DH: Pyrotechnics promised a wider collaboration with the musical, sporting and entrepreneurial worlds than was possible in literary New Zealand. While visceral, fireworks are impersonal and I wanted clear of the word writer. Perhaps my poems had come, like the trees of Birnam Wood, to rout the person who owned them. I withdrew from the submission-publication-review cycle. I fell silent, only it didn't feel like falling.
What then? Kenosis. Fireworks were and are part of that challenge to empty. They appear to dominate the sky but it's a percussive illusion; they get their power through surrendering to the night. By vanishing they stay with us. Seeing is not believing; belief comes after the seeing, when you're gazing at black. And with poetry you have to listen for what's not there. An attentive listener knows the word partners something larger than a dictionary definition. On tour, rigging in gantries, then packing out at four in the morning under security lights rather than the moon – it all helped me to weigh silence.
Designing fireworks displays, articulating space, gave me the strength to attempt longer poems: I was now confident of my ability to structure the unseen, the becoming. How? If site provides context then fireworks don't so much map as transcend it because they take the viewer into an apprehension of the eternal through the momentary. The report of a launching charge is more than a deafening report on experience. Exposed by the exploding shell, perhaps site is akin to the light-sensitive paper that photographs are printed on – but a paper that has not been treated with fixative. When the spreading charge transforms common chemicals into uncommon effects, then the audience participates more than the pyrotechnician. No exposure matches that of the spirit – it cannot be captured.
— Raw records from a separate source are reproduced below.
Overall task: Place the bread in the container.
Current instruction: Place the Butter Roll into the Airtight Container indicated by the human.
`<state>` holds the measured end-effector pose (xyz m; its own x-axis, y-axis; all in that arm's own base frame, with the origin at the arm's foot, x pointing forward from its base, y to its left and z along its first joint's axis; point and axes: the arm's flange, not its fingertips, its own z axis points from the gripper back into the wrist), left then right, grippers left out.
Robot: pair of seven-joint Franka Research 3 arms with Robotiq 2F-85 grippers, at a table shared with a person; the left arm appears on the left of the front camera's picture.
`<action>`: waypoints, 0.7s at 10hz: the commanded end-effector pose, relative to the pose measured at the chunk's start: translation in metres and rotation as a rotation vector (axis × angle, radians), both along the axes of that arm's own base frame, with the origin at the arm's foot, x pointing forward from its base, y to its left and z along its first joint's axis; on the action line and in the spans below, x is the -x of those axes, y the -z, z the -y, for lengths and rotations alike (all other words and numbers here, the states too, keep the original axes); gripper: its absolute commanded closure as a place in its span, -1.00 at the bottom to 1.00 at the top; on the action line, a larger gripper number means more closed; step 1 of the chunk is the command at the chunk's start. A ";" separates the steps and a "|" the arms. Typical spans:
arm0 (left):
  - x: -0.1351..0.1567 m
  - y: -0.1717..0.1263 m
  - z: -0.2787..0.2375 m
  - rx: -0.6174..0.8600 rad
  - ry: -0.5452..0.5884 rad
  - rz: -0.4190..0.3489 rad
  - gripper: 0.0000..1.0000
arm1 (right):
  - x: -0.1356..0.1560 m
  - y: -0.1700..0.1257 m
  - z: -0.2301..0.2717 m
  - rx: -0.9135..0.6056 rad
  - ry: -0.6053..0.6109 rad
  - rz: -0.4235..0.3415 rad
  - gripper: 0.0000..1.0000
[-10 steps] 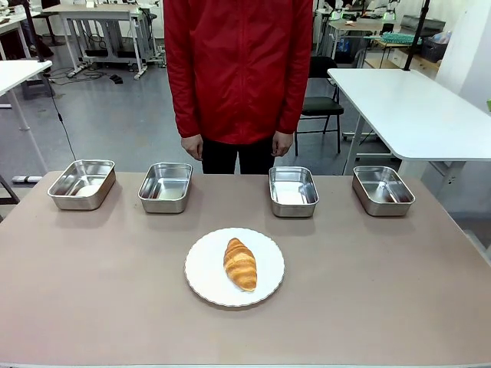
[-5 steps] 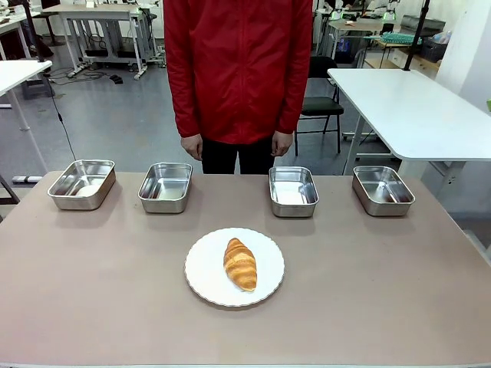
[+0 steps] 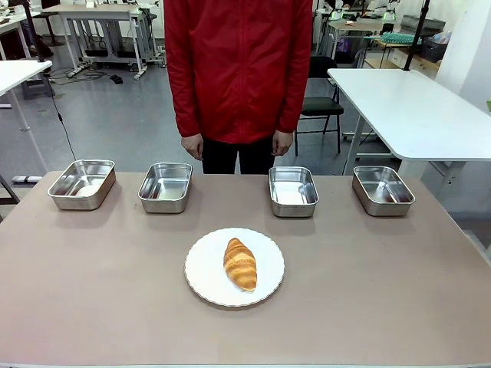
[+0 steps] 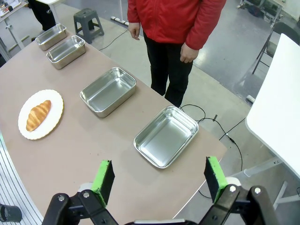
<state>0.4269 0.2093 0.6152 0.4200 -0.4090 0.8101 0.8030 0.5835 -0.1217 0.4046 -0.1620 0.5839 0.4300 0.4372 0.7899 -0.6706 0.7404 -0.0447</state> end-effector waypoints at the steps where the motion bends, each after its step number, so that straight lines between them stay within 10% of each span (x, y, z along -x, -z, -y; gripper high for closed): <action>1: 0.001 -0.001 0.000 -0.002 0.012 0.007 -1.00 | 0.000 -0.001 -0.001 -0.004 -0.004 0.007 -1.00; 7: 0.001 -0.001 0.000 -0.002 0.012 0.007 -1.00 | 0.000 -0.001 -0.001 -0.004 -0.004 0.007 -1.00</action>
<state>0.4269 0.2093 0.6152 0.4200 -0.4091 0.8101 0.8030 0.5835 -0.1217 0.4046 -0.1620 0.5839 0.4300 0.4371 0.7899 -0.6706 0.7405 -0.0447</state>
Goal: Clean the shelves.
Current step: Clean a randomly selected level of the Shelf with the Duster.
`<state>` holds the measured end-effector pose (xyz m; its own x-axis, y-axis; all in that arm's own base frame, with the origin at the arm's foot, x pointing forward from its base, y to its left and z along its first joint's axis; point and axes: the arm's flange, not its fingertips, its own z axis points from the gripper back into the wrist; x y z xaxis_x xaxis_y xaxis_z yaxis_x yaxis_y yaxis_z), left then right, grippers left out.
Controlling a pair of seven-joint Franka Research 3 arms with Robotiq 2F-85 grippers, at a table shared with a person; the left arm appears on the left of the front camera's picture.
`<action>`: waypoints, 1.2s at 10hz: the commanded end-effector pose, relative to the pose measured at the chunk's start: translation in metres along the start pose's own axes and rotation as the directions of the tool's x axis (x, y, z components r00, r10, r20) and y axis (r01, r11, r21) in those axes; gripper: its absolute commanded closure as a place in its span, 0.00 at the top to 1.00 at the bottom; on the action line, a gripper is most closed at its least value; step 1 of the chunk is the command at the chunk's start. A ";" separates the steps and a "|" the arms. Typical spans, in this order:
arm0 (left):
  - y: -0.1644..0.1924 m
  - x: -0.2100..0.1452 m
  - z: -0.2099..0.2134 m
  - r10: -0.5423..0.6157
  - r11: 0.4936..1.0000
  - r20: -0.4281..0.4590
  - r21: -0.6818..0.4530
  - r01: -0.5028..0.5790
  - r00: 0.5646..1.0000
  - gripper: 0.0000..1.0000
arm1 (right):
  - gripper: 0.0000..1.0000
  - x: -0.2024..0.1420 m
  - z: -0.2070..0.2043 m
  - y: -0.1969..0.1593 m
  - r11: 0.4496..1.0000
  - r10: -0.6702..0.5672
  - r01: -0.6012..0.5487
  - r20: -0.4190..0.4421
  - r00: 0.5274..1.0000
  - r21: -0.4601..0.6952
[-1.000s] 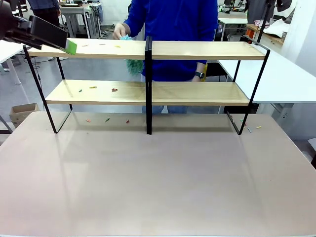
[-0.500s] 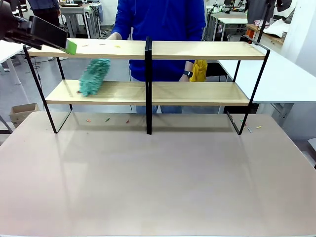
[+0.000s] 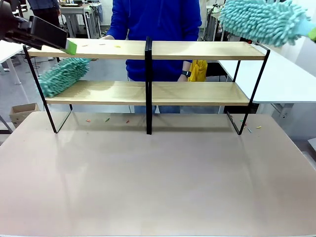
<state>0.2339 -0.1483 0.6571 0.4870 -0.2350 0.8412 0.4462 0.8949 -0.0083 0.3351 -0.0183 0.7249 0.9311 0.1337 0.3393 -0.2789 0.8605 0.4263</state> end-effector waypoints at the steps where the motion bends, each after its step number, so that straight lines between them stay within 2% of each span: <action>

After all, is this so different from what happens with language? Words turn around the world, searching the pockets of discarded jackets for secrets. See, here is a piece of crumpled paper. It is the charred casing of a star shell.
TJ: If it were possible, would you want to be a full-time poet?
DH: A poet is like an alcoholic: dry or wet, he remains one until he runs out of time. My maternal grandfather and uncle both died at 61. They were only 11 years older than I am now. I'd like the opportunity they never got to work without quotidian interruptions – although such interruptions can be productive. So many poems have been lost because of my peripatetic history, however I'm still writing.
I'm conscious of the sustained silence of talented poets like Rob Allan, Julia Allen, Blair French, Brian Garrett, Hugh Lauder, Owen Leeming and Michael Mintrom; also of the passing of Michael August, Iain Lonie, Joanna Paul, Nancy Ragland and Bill Sewell. The violent death, at 24, of photographer Reiko Kunimatsu stays with me; the loss seems obscene when, in fact, it is more natural than the late resurgence of Gordon Challis.
I wear a ring that was made in Moesia shortly after the death of Ovid. Whenever I'm worried by trivia I admire the bezel. It tells me that I have all the time in the world, which is no time at all.
Originality Freighters destabilized by their cargo, poets nose into the bar and take on water. The resigned smile of a lemon slice; the parasol that drags like an anchor. What a to do now there's nothing to be done. * The strength of the current measureless, everyone was swept off - even the historian before he could take note. You never know muttered Mum, tucking in her skirts as the sun came up for air. * Too ridiculous alluding to Odysseus: One man they hate and another they love... The terror of being overlooked, the pleasure of obscurity balance on a blade of grass moved by sharp gusts rather than gods who are edgy yet blunt. * You can't take the faces with you but they come. No miracle on the road, just haze and the dust ahead, although direction is neither here nor there. The signposts are left-overs: Lehman Brothers, Fannie Mae, Disneyland.